What are we doing today?
What are we trying to solve?
Large Language Models are pre-trained on generalistic data and trained on past data. Still, they can both be helped to call external APIs, or they can query our own company data, and we leave the models to be the “language translators.” Hence, they get a good understanding of what the user wants and how the information is given back to the users.

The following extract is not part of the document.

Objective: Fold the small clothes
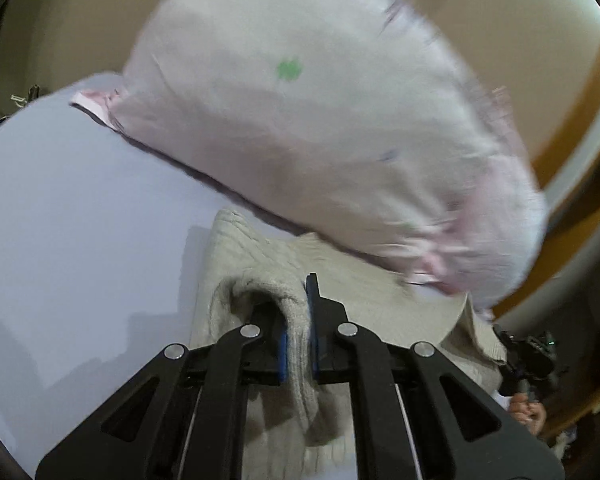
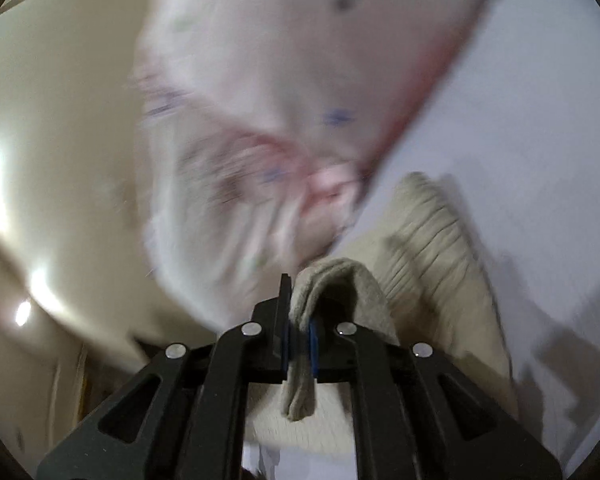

One of the biggest problems of LLMs is they need as much data as possible and don’t consider the roles and authorizations the user has at the moment of the query. For this, we will leverage the SAP Identity Provisioning services from BTP to manage the identity lifecycle for SAP and non-SAP data for model prompting.
Components in use
1⃣ SAP AI Core is part of the services portfolio that SAP BTP provides. It handles the execution and operations of the AI assets and integrates with our other SAP solutions. In our approach, we use SAP AI Core to act as a proxy to access the external Amazon Bedrock service and to expose a destination that can be consumed by our application.
2⃣ Amazon Bedrock is a new fully managed service from AWS that makes base models from Amazon and third-party model providers accessible through an API. It’s cool because we do not need to control the model deployment or scalability; we just choose the model and interact with it through the API. Bedrock uses Agents that invoke APIs dynamically to execute tasks. In this case, agents will call SAP BTP data services like DataSphere for federated queries or HANA Cloud for Graph queries over a Data Lake. Agents allow the native support for RAG to extend the power of FMs with SAP proprietary data
3⃣ CAP Application. SAP recommends using Cloud Application Programming (CAP) as the entity layer of the application and SAP UI5 if a user interface is required to quickly build and deploy a front-end application
4⃣ Pinecone Vector DB if the Agents for Amazon Bedrock need to connect to the company’s data sources, which have been transformed into embeddings and numerical representations. A Vector Database feeds a model with information in a way they understand.
5⃣ SAP DataSphere. SAP Datasphere simplifies complex business data landscapes by unifying all data systems into a central layer.SAP Datasphere offers a variety of ways to collect or connect with data, regardless of where the data resides. It integrates with SAP applications and non-SAP systems to federate/replicate data across your most crucial data solutions—from lakehouses, data warehouses, data lakes, and data governance platforms.